Introduction
PDFRasterizer.NET is a component for rendering PDF documents and is written entirely in C#. It has no dependencies other than the .NET framework and it is packaged as a single assembly which makes deployment truly easy. The component draws to any System.Drawing.Graphics object. Because a Graphics object may represent a raster image, an Enhanced Metafile, a printer or the surface of your Windows form or control, this is the most generic and powerful render target that we could have chosen. It does not introduce any vendor specific image classes or viewing controls that bring their own idiosyncrasy and lock you in.
This article describes how to use the PDFRasterizer.NET component to:
- convert PDF documents to raster images such as BMP, GIF, PNG, etc.
- display PDF documents in your WinForms application (with and without an EMF)
- programmatically print PDF documents
An Overview the PDFRasterizer.NET Classes
The PDFRasterizer.NET object model is very simple and consists of just 4 classes: Document
, Pages
, Page
and ExtractedImageInfo
. ExtractedImageInfo
is used to extract images from the PDF document. See method Page.ExtractImages() in the class reference for details.
Document
This is the top-level class that represents the PDF document that you wish to render. You construct it like this:
using ( FileStream file = new FileStream( "some.pdf", FileMode.Open,
FileAccess.Read ) )
{
document = new Document( new BinaryReader( file ) );
... now you can enumerate the pages and draw them
}
An overload is available to provide a password. Document
has read-only properties to retrieve document information such as the Author, Subject, etc. The property Pages
returns the collection of pages inside this document.
Pages
This is the collection of pages inside the PDF document as returned by Document.Pages
. It has a property to retrieve the number of pages and to retrieve a page by index.
Page
Not surprisingly, this class represents a single PDF page and is the most interesting class. The following code demonstrates how to enumerate the pages:
Document document;
... see previous code for how to obtain a document object
for ( int pageIndex = 0; pageIndex < document.Pages.Count; pageIndex++ )
{
Page page = document.Pages[ pageIndex ];
... see further for how to draw the page
}
Once you have a Page
object, you can tell it to draw to a System.Drawing.Graphics
object:
Page page;
System.Drawing.Graphics graphics;
page.Draw( graphics );
That looks pretty simple doesn't it? The key part is how you create the Graphics
object. This depends on the type of render target that you choose. In the next sections I will describe different ways to instantiate a Graphics object.

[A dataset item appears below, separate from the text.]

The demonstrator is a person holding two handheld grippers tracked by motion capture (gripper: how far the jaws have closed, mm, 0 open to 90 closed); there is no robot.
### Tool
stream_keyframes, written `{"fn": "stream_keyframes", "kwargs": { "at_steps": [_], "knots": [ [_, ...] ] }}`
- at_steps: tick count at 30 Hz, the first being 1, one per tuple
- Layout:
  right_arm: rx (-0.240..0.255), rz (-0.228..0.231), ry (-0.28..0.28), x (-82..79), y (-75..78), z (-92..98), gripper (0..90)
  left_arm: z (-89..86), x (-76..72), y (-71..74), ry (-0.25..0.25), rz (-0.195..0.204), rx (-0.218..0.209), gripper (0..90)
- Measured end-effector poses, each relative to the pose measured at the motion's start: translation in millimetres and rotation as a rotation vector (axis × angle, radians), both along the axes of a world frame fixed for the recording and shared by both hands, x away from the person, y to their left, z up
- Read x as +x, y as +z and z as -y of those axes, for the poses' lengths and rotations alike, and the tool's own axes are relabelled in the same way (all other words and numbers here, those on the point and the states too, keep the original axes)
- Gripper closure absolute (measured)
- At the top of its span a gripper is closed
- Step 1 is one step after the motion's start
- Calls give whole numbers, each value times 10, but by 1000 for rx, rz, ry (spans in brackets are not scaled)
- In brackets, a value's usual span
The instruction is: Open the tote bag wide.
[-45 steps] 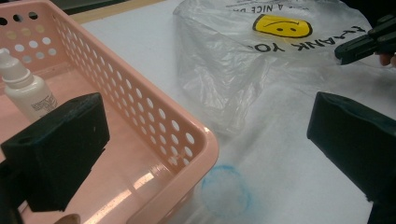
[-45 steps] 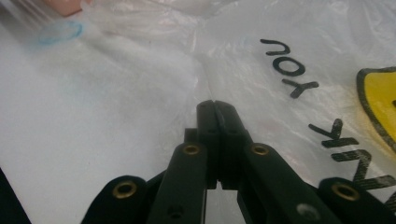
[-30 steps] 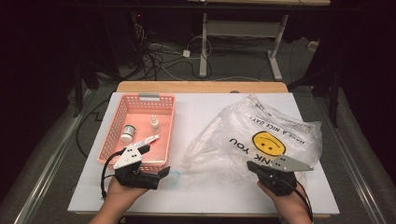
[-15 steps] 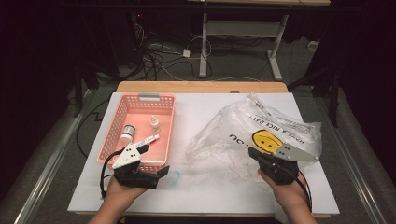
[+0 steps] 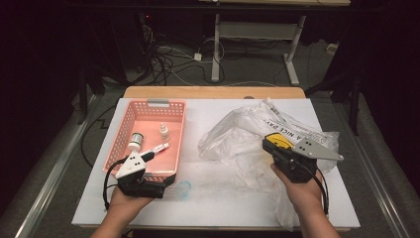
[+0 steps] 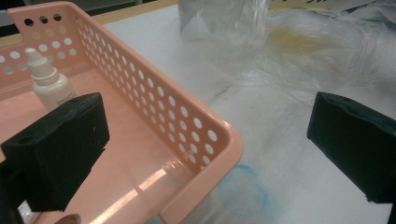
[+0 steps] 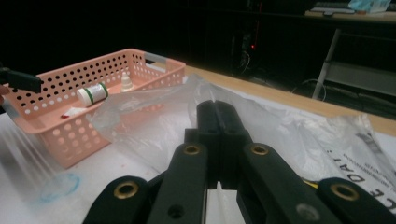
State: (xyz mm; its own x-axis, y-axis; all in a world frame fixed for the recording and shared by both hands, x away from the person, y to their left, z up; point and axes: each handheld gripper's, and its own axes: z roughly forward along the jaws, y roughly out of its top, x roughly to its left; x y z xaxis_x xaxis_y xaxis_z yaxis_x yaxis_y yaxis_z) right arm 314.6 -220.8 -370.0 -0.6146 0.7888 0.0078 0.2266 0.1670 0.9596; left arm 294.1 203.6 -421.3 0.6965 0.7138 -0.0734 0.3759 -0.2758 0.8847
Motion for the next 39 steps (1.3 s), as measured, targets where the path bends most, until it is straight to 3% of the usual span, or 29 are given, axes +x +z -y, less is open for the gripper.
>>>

Convert PDF to a Raster Image (BMP, PNG, TIFF, etc.)
See the ConvertToImage_cs and ConvertToImage_vb samples that are included with the PDFRasterizer.NET application for full source code.
PDF-to-image converter sample (included with the PDFRasterizer.NET installation)
The conversion of a PDF page to a raster image involves the following steps:
- Create a Bitmap object at the correct resolution
- Wrap a Graphics object around the bitmap
- Apply a scale transform to the Graphics object to account for the resolution
- Draw the Page to the Graphics object
- Save the Bitmap using any GDI+ supported image format
using ( FileStream file = new FileStream( "test.pdf", FileMode.Open,
FileAccess.Read ) )
{
Document document = new Document( new BinaryReader( file ) );
Page page = document.Pages[0];
float dpi = 300;
float scale = dpi / 72f;
using ( Bitmap bitmap = new Bitmap( (int) ( scale * page.Width ),
(int) ( scale * page.Height ) ) )
{
Graphics graphics = Graphics.FromImage( bitmap );
graphics.ScaleTransform( scale, scale );
page.Draw( graphics );
bitmap.Save( "test.bmp", ImageFormat.Bmp );
}
}
The scale transformation deserves some explanation. Suppose you want to render a PDF page that has page size Letter. The size of this format is 8.5 x 11 inch (width x height) which corresponds to 612 x 792 points because an inch has 72 points. If you want to draw this page at a resolution of 72 dots per inch (DPI), then the bitmap would have 612 (8.5 x 72) columns and 792 (11 x 72) rows of pixels. Now suppose that you want to double the resolution to 144 dpi. Now the bitmap should have 8.5 X 144 = 1224 columns and 11 x 144 = 1584 rows of pixels. Hence the scale that is applied to the width and height arguments of the Bitmap constructor.
When the Page.Draw
is executed, PDFRasterizer.NET will execute a sequence of method calls to the Graphics
object. It does this in its own coordinate system in which a unit corresponds to a point (1/72 inch). In order to make sure that coordinate ( 612, 792 ) in the PDF coordinate space ends up at ( 1224, 1594 ) in the 144 dpi bitmap coordinate space, a scale transform must be applied to the graphics object before the PDF page draws to the Graphics object. Hence the graphics.ScaleTransform() call before drawing the page.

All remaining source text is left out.